Doctor Einmug is a scientist who was created by Ted Osborne and Floyd Gottfredson in the story Island in the Sky, published in the Mickey Mouse daily comic strip from November 1936 to April 1937. He is a large man who wears a big white beard and a laboratory coat.
Doctor Einmug specializes in atomic physics and speaks in a German-like accent which was probably a nod toward Albert Einstein. His introductory story, Island in the Sky, raises many issues about the benefits but also the dangers of atomic physics just a few years before the first atom bombs were developed.

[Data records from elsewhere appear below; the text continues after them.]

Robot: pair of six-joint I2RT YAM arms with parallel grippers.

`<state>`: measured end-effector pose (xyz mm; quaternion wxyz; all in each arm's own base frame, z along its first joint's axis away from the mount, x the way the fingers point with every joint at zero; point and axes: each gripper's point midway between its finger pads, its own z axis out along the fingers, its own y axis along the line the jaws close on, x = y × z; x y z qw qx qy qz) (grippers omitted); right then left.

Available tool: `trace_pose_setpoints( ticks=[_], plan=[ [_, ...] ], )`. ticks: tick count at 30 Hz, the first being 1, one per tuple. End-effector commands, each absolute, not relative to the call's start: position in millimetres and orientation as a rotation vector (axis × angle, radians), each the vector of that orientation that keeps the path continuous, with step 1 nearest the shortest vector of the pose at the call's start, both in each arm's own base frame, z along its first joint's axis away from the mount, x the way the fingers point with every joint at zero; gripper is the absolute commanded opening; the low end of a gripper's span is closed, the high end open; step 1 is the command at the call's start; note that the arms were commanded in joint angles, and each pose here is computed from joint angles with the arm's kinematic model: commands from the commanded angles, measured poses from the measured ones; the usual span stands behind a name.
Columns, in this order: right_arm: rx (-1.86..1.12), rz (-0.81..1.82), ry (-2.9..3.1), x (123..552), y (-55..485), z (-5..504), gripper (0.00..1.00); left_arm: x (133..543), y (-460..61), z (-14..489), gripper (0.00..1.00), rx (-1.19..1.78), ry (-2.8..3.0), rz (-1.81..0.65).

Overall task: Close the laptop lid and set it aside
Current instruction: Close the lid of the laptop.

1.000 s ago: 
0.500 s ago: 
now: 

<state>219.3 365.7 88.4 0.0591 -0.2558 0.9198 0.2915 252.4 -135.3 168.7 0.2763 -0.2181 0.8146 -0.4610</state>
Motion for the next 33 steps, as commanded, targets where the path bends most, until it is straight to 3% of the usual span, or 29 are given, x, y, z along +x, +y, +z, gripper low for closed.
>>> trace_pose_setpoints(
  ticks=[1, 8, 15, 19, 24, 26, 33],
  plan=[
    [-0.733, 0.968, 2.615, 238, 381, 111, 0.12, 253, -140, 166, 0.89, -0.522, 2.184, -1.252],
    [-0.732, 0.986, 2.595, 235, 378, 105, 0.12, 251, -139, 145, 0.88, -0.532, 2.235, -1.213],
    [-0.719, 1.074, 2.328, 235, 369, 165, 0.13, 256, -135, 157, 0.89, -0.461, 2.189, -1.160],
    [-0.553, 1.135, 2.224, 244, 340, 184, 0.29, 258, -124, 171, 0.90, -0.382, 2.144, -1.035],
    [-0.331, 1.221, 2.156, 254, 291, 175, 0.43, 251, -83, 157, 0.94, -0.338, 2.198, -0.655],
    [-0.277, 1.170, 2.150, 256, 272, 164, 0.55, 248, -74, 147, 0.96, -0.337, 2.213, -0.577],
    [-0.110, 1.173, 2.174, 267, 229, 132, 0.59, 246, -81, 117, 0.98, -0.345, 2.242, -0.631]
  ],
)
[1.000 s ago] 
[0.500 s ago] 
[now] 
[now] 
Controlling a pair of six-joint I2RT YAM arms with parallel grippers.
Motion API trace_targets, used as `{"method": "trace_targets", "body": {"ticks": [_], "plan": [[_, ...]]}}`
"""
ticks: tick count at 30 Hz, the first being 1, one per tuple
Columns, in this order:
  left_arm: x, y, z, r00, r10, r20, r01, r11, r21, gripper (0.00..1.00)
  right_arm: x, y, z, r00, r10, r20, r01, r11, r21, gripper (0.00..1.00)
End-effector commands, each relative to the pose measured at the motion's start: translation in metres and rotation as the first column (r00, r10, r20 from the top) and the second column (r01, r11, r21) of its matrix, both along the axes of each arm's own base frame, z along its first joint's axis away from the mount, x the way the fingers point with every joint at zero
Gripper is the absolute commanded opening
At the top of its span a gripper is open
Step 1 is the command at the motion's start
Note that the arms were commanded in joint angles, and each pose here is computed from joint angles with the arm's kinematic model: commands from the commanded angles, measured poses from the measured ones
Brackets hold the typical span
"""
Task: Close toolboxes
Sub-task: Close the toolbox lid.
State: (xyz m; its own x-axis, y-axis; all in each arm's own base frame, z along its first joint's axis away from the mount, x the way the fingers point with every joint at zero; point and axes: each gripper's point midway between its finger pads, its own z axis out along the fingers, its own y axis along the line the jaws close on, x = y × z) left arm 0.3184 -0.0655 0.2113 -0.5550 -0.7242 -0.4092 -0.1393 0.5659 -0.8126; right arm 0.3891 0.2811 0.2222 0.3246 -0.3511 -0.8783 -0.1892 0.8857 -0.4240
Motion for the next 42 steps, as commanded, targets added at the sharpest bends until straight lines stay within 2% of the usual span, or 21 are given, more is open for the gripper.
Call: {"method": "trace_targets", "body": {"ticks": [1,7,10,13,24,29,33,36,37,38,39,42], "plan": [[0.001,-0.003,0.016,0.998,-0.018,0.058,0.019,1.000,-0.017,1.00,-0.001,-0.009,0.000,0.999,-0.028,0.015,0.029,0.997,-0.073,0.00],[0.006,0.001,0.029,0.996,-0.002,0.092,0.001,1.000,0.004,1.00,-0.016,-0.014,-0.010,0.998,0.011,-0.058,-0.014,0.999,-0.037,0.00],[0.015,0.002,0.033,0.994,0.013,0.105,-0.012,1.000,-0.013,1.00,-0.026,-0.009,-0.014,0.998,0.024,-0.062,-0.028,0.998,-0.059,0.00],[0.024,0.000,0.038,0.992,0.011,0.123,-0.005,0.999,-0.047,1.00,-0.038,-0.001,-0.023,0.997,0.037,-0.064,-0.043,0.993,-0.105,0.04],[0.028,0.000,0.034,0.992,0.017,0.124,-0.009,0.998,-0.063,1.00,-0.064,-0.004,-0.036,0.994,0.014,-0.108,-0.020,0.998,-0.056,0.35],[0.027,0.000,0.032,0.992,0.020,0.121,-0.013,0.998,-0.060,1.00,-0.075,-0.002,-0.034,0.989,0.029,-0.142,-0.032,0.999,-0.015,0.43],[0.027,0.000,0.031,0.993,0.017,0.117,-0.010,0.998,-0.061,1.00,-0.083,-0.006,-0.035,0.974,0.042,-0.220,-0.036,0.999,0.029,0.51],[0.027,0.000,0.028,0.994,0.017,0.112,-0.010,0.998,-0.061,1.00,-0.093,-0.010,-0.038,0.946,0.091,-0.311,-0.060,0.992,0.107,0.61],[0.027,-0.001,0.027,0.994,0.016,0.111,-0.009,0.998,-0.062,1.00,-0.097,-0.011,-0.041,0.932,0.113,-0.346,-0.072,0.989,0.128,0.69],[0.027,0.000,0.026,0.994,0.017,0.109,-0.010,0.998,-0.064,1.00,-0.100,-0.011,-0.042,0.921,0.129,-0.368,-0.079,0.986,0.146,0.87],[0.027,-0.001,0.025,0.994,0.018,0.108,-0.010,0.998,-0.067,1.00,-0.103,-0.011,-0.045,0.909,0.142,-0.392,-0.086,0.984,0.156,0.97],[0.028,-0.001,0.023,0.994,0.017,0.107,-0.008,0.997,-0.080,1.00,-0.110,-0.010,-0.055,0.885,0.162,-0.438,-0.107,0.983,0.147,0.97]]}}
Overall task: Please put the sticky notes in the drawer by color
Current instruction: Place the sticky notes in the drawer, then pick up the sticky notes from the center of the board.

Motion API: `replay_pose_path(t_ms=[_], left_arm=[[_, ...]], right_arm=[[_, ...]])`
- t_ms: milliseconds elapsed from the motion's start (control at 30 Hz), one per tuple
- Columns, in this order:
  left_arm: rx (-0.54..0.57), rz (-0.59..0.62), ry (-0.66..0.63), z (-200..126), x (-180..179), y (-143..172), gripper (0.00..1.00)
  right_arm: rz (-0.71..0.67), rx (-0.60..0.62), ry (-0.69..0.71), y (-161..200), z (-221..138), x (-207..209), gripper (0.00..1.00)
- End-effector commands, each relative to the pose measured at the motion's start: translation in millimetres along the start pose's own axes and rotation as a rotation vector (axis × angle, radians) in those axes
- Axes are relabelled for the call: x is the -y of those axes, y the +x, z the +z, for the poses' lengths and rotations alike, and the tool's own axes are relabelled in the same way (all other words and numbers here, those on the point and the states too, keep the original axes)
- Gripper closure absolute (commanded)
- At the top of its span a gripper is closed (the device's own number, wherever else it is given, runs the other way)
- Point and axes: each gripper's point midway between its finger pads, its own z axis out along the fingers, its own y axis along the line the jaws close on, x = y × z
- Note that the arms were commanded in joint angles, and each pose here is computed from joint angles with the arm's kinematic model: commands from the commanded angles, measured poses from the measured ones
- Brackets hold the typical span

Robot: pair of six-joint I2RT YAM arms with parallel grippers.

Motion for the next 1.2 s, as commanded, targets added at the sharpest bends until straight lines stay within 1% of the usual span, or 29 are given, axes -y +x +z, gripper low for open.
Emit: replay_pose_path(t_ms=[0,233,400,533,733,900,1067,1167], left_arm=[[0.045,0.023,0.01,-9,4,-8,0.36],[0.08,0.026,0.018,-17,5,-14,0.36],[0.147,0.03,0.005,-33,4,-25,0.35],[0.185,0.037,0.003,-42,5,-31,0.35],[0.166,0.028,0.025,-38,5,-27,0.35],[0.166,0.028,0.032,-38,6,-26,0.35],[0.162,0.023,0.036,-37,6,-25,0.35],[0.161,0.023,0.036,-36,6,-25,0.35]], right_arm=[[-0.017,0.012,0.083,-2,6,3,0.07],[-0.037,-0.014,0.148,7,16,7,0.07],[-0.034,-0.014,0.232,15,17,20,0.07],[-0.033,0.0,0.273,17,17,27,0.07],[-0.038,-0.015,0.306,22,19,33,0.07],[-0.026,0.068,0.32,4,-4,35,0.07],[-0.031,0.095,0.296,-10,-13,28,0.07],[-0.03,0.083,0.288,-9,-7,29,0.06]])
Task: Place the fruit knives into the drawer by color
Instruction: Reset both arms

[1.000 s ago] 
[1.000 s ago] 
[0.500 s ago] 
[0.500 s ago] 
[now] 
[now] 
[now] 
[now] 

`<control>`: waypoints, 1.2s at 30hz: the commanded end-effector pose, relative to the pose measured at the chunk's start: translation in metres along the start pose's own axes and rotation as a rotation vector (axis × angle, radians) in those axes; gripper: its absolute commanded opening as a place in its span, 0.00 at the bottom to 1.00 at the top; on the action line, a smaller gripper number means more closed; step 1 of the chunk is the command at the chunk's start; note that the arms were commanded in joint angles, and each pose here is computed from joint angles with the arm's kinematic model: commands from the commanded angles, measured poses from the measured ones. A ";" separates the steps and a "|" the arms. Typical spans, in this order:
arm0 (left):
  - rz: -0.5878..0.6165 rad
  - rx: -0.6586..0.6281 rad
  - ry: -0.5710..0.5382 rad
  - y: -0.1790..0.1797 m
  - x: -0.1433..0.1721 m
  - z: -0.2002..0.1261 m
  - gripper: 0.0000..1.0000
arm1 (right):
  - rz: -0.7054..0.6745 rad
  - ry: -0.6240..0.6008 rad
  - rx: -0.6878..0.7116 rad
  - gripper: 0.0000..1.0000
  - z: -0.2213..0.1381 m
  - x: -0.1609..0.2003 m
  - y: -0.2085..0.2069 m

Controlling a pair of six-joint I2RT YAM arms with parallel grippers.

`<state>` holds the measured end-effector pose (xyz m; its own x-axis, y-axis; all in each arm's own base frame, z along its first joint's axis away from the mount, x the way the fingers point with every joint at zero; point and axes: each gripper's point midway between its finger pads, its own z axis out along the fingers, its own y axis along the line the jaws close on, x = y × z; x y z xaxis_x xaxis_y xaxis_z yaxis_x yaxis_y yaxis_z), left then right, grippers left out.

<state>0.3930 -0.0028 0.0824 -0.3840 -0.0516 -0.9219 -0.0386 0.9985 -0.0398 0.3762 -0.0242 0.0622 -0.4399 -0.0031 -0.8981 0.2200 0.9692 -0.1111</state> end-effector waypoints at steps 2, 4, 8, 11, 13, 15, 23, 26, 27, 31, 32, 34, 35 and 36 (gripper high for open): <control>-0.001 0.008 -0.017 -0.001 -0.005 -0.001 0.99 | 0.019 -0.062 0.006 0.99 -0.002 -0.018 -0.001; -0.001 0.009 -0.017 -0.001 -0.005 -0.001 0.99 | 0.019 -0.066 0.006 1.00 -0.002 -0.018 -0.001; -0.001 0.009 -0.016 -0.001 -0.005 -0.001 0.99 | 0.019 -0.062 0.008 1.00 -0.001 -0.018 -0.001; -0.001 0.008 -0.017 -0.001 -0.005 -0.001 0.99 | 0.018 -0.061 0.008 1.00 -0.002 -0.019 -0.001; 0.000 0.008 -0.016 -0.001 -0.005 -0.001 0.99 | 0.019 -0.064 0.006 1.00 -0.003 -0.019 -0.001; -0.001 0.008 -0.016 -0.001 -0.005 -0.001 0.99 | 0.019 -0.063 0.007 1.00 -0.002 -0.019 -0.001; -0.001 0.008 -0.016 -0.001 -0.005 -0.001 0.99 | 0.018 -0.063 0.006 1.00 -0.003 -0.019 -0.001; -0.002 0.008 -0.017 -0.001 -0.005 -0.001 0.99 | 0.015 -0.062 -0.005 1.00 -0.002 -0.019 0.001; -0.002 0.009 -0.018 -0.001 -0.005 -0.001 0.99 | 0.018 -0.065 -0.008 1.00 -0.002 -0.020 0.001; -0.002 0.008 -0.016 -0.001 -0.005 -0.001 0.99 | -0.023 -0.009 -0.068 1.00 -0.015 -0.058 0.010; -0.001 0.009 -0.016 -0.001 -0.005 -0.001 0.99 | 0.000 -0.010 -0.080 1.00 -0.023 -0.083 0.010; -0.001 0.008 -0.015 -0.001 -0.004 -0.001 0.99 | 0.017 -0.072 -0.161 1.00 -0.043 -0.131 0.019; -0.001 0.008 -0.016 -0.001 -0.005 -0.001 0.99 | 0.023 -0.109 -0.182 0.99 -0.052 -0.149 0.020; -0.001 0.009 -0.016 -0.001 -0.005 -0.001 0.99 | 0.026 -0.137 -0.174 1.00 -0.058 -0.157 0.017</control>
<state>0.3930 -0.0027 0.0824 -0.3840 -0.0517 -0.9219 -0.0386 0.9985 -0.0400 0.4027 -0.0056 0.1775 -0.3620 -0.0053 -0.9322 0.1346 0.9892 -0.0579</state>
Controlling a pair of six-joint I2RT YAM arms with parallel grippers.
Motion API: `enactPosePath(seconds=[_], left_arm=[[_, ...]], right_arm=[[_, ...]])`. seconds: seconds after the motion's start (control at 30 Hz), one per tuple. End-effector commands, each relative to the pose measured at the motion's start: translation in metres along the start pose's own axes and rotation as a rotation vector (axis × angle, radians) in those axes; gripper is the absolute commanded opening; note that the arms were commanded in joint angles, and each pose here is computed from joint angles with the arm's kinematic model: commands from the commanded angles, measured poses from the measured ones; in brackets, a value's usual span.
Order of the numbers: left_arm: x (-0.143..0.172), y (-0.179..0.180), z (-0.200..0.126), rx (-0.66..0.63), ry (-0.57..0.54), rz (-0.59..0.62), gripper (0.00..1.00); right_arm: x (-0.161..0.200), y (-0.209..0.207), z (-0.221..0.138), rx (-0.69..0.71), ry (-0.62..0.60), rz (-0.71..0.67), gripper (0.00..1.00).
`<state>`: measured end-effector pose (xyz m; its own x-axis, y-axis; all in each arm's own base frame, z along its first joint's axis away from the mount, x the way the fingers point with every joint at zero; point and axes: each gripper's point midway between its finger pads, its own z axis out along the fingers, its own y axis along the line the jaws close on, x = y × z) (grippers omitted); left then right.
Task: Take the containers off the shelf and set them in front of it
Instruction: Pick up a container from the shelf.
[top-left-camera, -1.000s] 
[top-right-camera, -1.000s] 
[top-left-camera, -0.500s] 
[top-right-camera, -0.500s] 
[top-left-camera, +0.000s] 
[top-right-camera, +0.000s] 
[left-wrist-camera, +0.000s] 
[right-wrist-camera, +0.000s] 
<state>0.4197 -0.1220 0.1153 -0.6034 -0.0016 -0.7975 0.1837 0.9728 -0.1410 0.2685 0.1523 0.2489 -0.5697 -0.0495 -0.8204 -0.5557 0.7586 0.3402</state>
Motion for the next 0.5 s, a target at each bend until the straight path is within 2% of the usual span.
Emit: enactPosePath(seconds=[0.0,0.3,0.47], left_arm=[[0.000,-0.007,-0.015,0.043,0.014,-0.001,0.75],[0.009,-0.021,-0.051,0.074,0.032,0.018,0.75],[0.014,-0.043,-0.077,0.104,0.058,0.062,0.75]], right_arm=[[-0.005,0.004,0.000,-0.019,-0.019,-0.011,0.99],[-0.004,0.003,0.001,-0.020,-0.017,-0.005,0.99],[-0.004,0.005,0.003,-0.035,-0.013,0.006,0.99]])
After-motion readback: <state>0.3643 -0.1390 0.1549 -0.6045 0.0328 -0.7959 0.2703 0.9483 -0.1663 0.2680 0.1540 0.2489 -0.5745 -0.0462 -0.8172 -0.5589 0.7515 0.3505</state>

In Island in the Sky, Einmug has discovered the means of manipulating atoms in such a way that they effectively act as a force field, holding things up, down or at a distance. By manipulating these atoms, he can drive a car through the air as if it was on a road and even walk in the air himself as if he were walking down the street. He can even hold other flying vehicles such as planes in mid-air unable to go anywhere.
By manipulating these atoms, Einmug was able to raise an island high into the sky, into the clouds. The island included his laboratory and living quarters.
Einmug was a wealthy man who simply wanted a quiet place to do his research. Mickey had been sent by his friend Captain Doberman of the US Army Air Forces to persuade Einmug to entrust his secrets to them since such power could be dangerous in the wrong hands. Einmug was well aware of this, pointing out that his atomic force could be used for peace but also for war. Mickey was of the opinion that if his (that is the American) government had the secret then "it'd stop wars — on account of anybody else 'ud be scared t' start one" (deterrence theory?). Einmug's answer was "My boy, if I could believe dot — I would giff you mine invention for nodding! But I don't!"
Einmug was even prepared to go so far as to cause the destruction of his island and everyone on it (including himself) when Peg-Leg Pete came close to obtaining his formulae. Mickey stopped Pete but in spite of his and Doberman's entreaties to give them his secrets, Einmug refused to entrust it to any hands, good or bad, and took off in his island to what he announced would be another planet.
After that, Einmug did not re-appear in American comics for almost 50 years, but he was used in Italian ones, starting some 22 years later in 1959 when he appeared in Romano Scarpa's Topolino e la dimensione Delta ("Mickey Mouse and the Delta Dimension"). In this story he had discovered the means to travel to what he called the Delta Dimension, which was effectively an infinite void of nothing, just space. Setting his laboratory up in the Delta Dimension, Einmug pursued his work and discovered that atoms were in fact living beings. He thus increased the size of one of them to that of a small boy and named him Atomo Bleep-Bleep (Italian: Atomino Bip-Bip). Atomo was highly intelligent and had many supernatural abilities, including turning metal into chocolate or estimating with absolute precision when an object was created. Atomo would accompany Mickey on several adventures as a kind of alternative Eega Beeva.
Einmug himself has also appeared in numerous European Mickey Mouse comics. He is often shown as less secretive and paranoid than in his original appearance, though his discoveries are still coveted by the likes of Pete and the Phantom Blot. Einmug reappeared in American comics in 1991 in the story A Snatch in Time! in which he had developed a time machine. It was written by Lamar Waldron and drawn by Rick Hoover and Gary Martin. He also appeared in American editions of The Delta Dimension and other European-made stories. In American comics, Atomo Bleep-Bleep speaks with a German accent identical to Einmug's, insofar as Einmug was presented as Atomo's language teacher.